Background information
- Also known as: Simaria; A Coleguinha;
- Born: Simaria Mendes Rocha 16 June 1982 (age 44) Uibaí, Bahia, Brazil
- Occupations: Singer; songwriter; instrumentalist;
- Years active: 1990s–present
- Spouse: ; Vicente Escrig ​ ​(m. 2007; div. 2021)​
- Musical career
- Genres: Sertanejo
- Instruments: Vocals; Guitar;
- Labels: Atração Fonográfica (2004) Social Music (2012–14) Universal (2015-present)

= Simaria (singer) =

Brazilian singer-songwriter and instrumentalist (born 1982)

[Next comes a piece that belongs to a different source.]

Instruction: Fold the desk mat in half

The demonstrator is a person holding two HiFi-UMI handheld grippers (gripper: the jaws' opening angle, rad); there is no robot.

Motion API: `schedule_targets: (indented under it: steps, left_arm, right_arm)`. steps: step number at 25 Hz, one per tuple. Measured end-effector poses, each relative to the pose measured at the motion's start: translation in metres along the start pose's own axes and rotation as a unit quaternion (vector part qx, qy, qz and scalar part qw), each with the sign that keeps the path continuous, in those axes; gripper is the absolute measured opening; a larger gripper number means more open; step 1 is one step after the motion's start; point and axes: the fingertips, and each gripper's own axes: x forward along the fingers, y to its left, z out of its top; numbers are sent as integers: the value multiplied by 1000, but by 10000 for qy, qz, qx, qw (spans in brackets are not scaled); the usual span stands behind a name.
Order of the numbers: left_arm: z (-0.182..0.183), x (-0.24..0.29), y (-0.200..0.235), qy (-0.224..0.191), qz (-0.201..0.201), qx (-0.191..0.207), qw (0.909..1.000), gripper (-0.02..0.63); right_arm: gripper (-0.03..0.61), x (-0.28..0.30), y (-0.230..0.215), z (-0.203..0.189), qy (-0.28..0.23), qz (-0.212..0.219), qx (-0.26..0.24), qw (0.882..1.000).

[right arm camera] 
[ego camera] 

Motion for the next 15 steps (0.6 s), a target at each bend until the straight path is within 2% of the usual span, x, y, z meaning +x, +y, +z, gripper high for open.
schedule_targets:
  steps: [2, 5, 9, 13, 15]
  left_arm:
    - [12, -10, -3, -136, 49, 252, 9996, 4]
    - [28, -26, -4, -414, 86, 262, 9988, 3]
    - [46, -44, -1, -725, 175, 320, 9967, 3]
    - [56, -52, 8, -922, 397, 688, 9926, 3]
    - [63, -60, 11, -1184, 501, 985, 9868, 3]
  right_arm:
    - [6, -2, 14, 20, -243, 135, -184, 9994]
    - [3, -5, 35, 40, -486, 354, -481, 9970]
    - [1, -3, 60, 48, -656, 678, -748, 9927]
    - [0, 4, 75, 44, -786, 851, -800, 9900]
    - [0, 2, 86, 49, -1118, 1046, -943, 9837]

Simaria Mendes Rocha (born 16 June 1982), known mononymously as Simaria (/pt-br/) or Simaria Mendes, is a Brazilian singer-songwriter and instrumentalist. She is widely known and recognized in her home-country of Brazil as one of the duo, Simone & Simaria, known as As Coleguinhas. The duo was one of Brazil's most successful sertanejo and forro groups from 2012 to 2022, until both Simone and Simaria Mendes's pursued their solo careers.

Following a highly controversial breakup, the group went through a division of items and belongings before officially parting ways on 18 August 2022.

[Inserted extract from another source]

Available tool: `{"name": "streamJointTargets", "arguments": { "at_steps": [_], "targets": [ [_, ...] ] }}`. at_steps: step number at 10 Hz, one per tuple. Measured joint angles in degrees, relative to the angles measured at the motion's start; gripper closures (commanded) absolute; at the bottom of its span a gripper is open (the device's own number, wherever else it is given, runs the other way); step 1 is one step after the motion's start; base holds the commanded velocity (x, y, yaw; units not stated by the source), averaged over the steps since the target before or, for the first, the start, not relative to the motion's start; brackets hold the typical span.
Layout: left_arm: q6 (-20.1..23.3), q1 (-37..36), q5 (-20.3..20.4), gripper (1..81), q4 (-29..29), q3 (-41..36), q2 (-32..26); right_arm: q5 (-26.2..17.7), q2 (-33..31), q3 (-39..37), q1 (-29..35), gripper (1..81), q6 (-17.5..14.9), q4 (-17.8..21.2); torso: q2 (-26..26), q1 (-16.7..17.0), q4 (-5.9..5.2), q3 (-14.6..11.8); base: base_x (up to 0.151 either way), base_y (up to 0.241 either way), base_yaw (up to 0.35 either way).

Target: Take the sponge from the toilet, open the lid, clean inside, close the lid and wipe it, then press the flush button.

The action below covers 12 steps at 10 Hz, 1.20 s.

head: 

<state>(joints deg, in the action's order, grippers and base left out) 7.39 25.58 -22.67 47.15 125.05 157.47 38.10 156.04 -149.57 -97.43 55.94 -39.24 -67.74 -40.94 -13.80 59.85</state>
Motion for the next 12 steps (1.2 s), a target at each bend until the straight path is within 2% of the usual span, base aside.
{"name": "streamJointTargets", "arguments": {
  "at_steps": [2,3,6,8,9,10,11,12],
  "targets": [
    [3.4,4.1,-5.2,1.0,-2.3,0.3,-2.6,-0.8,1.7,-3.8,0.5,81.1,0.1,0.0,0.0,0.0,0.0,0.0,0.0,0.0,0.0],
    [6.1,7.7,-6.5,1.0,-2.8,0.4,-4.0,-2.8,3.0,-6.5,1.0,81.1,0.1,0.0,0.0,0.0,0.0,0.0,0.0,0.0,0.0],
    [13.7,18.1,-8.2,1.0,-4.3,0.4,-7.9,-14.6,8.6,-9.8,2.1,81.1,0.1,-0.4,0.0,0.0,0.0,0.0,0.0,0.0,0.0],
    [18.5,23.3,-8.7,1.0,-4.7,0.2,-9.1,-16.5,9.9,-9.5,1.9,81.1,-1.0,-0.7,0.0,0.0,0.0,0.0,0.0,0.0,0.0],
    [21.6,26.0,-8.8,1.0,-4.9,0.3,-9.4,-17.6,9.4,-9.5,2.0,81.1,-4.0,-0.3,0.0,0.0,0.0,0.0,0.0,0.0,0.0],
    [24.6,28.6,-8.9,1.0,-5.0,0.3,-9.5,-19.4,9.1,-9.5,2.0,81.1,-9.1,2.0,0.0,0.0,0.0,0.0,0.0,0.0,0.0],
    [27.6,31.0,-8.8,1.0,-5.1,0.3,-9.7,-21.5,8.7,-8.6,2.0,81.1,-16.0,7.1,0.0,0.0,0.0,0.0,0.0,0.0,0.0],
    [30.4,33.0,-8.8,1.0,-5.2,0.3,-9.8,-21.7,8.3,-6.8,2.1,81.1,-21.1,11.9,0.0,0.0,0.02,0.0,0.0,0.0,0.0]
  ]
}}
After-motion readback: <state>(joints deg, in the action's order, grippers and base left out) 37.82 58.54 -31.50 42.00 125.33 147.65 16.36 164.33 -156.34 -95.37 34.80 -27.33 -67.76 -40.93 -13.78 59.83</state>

In 2007 Mendes married Vicente Escrig, a Spanish-Brazilian businessman, with whom she has two children; they but divorced in 2021.

Simaria, together with her sister and Brazilian singer-songwriter Anitta, released "Loka," which became the most watched Brazilian video.

== Biography ==

=== Early life ===
Simaria Mendes Rocha was born on June 16 1982 in Uibaí, Bahia, daughter of Mara Mendes and Antonio Rocha, who suffered a fatal heart attack in 1994. Mendes would later have a baby sister, Simone and baby brother Caio.Simaria took part in the project of the Russian musician De Angelo, the album Chora Boy 2025

=== Start of career ===
In the 90s Simaria Mendes was one of the backing vocalists of singer Frank Aguiar who later was an influence for Simone, who later would also start a singing career.

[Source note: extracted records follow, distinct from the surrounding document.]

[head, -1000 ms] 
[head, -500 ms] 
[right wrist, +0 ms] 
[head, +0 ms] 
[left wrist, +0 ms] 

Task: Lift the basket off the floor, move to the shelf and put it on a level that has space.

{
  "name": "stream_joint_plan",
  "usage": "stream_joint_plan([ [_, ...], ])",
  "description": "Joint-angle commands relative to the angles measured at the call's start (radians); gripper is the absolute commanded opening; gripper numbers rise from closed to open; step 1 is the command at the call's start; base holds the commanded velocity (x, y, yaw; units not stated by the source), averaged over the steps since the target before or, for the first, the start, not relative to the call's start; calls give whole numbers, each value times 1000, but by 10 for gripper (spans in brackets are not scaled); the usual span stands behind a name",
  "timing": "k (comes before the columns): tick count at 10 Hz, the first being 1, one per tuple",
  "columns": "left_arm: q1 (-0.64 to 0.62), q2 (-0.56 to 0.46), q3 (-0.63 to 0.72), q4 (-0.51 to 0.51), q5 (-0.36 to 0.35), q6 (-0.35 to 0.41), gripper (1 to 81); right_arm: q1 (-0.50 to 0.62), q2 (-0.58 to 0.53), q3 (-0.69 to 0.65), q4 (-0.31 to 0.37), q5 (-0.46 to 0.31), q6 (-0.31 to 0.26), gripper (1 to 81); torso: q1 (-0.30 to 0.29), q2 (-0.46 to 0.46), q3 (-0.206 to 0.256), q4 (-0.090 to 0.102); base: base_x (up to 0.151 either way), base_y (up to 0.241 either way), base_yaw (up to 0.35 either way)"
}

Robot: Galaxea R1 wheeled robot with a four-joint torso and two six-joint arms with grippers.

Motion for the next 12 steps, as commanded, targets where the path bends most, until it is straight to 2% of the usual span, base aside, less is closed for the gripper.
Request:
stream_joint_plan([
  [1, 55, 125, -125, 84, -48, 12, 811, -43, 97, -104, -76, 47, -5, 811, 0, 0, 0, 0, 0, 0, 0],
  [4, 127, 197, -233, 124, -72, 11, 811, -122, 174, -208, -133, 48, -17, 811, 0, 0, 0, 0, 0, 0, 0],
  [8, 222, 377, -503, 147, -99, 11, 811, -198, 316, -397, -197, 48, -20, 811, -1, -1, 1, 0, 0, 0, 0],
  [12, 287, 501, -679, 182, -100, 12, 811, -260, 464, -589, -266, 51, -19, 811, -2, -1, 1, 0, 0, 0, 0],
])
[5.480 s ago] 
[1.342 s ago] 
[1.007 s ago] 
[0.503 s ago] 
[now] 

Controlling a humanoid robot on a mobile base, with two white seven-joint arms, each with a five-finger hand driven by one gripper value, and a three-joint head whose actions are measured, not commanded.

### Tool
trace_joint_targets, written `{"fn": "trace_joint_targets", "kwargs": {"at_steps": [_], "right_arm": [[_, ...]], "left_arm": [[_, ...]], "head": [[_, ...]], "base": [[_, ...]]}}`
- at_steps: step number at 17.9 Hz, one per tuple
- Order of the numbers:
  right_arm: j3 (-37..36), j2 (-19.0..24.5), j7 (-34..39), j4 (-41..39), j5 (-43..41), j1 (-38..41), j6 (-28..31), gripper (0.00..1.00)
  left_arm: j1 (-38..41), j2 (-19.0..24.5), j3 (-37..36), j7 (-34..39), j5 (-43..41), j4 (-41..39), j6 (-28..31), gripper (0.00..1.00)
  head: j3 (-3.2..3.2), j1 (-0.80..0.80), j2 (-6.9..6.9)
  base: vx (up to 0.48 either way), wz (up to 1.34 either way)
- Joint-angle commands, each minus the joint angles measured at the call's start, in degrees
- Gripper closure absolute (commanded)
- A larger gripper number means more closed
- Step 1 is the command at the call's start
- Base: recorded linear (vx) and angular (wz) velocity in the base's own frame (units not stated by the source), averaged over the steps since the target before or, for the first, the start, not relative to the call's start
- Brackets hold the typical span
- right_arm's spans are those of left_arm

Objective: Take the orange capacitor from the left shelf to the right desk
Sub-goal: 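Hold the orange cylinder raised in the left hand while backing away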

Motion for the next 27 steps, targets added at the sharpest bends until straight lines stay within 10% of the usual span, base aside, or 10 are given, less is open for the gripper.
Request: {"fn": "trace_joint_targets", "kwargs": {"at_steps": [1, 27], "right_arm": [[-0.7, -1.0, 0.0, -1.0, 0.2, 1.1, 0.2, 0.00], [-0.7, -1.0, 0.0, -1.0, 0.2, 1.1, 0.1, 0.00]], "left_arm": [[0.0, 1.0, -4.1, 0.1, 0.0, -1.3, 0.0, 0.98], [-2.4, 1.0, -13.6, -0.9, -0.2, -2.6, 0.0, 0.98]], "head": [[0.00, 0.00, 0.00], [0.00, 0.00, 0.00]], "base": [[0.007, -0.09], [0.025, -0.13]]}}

=== 2007-12: Forró do Muído ===
In 2007 the sister formed the band Forró do Muído, which had a lot of success in the "nordeste" of Brazil at the time. In 2012, Simaria and Simone left the band in order to pursue a duo.

=== 2012-2022: Simone & Simaria ===
In 2012 Simaria and her sister Simone formed a successful sertanejo group. The duo became one of the best-selling in Brazil and has music videos with hundreds of millions of views by 2022.

== Personal life ==
In 2007, Simaria married the then Spanish businessman, Vicente Escrig, after they met on the app Orkut, but after 14 years the marriage came to an end.

=== Relationship with Simone ===
In 2022, Simaria took a break from the duo and Simone had to perform by herself. This caused speculations that the duo had separated and that the sisters had fought. In August 2022, Simaria compareceu ao aniversário de seu sobrinho, Henry Mendes Diniz. Ending the speculation.